Job Description

Eurofins is the world leader in the bio/pharmaceutical testing market. With over €6.95 billion in annual revenues and 65,000 employees across 950 sites in 60 countries, Eurofins is a leading international group of laboratories providing an unparalleled range of testing and support services to the biopharmaceutical, food, and environmental industries.

The Eurofins BioPharma Product Testing (BPT) Group is the largest network of harmonized bio/pharmaceutical GMP product testing laboratories worldwide. Eurofins BPT provides comprehensive CMC laboratory services for the world’s largest pharmaceutical and biopharmaceutical companies. The service portfolio supports all stages of the drug development process and all functional areas of bio/pharmaceutical manufacturing, including method development, microbiology, process validation and quality control.

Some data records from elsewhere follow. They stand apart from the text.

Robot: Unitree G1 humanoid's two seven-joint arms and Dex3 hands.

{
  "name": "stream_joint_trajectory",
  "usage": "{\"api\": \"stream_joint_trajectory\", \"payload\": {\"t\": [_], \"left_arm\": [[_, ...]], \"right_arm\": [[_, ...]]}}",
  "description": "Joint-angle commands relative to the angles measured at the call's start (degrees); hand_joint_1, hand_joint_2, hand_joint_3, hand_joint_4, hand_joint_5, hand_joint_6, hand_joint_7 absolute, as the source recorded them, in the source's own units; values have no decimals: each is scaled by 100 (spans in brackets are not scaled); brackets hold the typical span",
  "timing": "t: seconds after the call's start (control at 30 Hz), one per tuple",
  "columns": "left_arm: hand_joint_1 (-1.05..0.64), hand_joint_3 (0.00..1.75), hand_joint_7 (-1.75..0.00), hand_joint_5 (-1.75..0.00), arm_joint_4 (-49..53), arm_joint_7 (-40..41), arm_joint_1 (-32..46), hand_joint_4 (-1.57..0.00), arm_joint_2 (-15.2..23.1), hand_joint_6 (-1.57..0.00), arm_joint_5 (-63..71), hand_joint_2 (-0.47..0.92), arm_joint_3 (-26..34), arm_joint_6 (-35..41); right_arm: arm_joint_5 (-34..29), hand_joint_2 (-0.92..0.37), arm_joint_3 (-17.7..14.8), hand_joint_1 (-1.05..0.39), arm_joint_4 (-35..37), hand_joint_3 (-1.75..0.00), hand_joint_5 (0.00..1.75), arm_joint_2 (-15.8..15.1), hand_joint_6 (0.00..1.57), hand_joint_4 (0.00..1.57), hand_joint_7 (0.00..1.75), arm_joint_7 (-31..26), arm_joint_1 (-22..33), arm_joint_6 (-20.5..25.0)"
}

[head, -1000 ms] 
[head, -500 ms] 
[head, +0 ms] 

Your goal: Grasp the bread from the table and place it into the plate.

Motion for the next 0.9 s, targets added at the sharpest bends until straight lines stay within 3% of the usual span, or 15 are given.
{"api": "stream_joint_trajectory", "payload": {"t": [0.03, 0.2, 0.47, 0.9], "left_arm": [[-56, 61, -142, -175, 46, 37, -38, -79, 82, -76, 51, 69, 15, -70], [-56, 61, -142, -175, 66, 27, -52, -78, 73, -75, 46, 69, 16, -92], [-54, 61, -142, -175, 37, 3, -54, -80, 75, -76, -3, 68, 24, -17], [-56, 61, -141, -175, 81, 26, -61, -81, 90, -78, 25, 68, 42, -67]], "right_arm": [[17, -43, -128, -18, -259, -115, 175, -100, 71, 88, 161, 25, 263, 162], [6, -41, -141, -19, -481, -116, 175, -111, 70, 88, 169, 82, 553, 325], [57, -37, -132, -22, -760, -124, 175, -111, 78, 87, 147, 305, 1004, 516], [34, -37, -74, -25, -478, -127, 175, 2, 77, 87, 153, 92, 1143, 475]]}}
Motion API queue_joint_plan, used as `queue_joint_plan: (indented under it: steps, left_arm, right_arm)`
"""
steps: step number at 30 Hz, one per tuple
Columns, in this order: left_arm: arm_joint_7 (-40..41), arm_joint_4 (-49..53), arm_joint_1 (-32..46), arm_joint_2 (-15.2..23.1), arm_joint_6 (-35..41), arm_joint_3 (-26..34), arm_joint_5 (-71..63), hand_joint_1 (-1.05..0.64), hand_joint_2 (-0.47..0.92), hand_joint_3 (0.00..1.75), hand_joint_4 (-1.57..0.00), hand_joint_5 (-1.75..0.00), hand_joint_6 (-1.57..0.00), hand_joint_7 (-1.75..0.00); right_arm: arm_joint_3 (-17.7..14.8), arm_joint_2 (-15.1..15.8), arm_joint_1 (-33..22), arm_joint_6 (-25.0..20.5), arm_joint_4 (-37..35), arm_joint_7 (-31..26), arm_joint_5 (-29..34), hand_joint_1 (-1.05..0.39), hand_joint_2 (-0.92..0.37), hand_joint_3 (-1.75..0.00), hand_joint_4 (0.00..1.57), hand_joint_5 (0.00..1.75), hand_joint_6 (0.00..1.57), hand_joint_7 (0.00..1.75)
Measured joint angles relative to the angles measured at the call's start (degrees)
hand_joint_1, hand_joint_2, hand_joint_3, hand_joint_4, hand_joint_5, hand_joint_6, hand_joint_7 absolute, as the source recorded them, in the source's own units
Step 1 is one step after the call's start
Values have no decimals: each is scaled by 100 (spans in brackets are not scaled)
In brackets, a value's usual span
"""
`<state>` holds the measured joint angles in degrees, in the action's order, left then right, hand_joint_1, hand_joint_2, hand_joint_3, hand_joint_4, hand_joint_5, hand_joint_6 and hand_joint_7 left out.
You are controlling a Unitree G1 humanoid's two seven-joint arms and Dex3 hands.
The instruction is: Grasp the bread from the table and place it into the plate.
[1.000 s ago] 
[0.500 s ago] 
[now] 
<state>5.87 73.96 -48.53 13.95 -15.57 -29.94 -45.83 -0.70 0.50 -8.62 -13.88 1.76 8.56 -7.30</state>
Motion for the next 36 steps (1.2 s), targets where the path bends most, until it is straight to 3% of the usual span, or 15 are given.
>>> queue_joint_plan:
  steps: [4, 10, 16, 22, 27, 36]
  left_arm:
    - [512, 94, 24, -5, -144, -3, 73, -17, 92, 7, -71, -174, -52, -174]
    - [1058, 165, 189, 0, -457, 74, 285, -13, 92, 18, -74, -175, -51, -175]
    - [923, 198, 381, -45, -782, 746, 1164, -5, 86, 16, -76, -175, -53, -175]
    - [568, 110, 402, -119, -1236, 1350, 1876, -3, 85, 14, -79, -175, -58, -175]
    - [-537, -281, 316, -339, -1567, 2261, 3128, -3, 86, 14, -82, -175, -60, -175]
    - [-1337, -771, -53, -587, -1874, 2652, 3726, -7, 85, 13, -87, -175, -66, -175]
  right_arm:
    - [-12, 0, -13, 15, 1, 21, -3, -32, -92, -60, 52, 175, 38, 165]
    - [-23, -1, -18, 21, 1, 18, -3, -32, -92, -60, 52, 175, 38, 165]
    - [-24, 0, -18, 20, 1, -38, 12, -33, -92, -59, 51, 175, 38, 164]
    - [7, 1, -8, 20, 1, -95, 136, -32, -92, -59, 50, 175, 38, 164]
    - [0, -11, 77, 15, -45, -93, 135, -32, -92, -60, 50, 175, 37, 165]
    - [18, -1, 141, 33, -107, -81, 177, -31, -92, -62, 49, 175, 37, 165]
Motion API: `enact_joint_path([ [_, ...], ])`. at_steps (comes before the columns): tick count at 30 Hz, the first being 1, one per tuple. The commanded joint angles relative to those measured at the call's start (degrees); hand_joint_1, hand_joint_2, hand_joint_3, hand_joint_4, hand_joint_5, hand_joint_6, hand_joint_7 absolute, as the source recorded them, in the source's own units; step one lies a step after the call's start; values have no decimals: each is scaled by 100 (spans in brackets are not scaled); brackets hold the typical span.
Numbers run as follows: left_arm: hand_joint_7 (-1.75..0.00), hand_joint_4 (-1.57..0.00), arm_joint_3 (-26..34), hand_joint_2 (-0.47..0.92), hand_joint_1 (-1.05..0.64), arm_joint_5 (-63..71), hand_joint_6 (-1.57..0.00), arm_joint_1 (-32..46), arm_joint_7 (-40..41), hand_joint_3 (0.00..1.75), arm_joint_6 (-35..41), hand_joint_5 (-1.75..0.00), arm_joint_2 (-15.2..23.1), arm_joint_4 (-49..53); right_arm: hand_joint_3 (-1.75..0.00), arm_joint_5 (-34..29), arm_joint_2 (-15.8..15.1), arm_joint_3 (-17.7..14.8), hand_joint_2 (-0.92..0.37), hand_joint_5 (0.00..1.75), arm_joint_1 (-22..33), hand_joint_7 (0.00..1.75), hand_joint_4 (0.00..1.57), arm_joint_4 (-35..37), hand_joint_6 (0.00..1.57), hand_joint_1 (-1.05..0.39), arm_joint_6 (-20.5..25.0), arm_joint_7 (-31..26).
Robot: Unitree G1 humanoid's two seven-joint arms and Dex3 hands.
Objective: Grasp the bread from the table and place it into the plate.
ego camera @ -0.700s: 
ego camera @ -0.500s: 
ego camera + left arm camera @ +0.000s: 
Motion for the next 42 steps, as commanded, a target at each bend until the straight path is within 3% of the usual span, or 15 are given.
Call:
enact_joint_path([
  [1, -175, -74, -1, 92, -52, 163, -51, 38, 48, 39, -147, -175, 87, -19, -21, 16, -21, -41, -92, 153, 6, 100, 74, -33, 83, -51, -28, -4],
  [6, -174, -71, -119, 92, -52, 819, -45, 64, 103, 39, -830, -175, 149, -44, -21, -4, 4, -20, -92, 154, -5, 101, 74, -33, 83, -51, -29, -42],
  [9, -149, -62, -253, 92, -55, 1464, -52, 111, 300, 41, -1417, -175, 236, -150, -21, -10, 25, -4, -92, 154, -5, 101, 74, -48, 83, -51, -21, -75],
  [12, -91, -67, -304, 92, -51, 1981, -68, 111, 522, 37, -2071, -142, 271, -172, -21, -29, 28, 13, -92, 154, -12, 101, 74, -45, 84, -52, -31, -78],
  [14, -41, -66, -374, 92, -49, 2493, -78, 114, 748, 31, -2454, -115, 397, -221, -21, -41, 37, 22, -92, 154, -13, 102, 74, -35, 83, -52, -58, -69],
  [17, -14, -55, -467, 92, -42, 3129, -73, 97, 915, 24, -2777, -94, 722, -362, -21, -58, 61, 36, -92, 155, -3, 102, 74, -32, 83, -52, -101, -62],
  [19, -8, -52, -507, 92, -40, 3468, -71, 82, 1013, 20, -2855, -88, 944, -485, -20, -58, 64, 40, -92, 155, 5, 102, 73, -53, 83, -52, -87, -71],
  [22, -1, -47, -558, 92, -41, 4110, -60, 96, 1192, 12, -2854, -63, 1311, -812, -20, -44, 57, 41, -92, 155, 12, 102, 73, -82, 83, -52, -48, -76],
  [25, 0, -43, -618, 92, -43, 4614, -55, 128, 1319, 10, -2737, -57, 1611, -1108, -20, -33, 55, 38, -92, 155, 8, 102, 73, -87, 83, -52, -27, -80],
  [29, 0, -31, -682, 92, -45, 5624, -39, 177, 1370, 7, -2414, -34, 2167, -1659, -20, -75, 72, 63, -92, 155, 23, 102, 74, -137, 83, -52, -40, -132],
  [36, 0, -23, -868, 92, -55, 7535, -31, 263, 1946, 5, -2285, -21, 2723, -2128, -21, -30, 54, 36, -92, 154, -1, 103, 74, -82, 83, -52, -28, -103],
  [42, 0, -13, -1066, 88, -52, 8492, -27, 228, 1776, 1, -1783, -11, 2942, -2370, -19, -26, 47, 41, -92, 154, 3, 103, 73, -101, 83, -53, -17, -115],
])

The Biosafety Senior Scientific Advisor (SSA) serves as the primary technical authority for Eurofins BPT, providing strategic guidance to clients and internal leadership on GMP Biosafety requirements. This role covers the full lifecycle of biologics, including Cell Bank Production/Characterization, Viral Clearance, and Unprocessed Bulk lot release.

The SSA operates as a high-level subject matter expert, partnering with field sales to identify client needs, architect technical solutions, and secure new business. This position requires a blend of scientific depth and commercial acumen to position Eurofins as the premier partner for sponsors and CDMOs.

Biosafety Senior Scientific Advisor responsibilities include, but are not limited to, the following:

Strategic Market Leadership & Partnerships

• Subject Matter Expertise: Serve as the lead technical consultant for GMP biosafety requirements for large molecules, covering cell bank manufacturing, characterization, bulk harvest, and viral clearance.
• Strategic Alliances: Build and maintain integrated partnerships with sponsors and CMO/CDMOs, positioning Eurofins' biosafety services as foundational solutions.
• Brand Advocacy: Increase Eurofins' industry reputation by publishing white papers, hosting webinars, and delivering presentations at conferences.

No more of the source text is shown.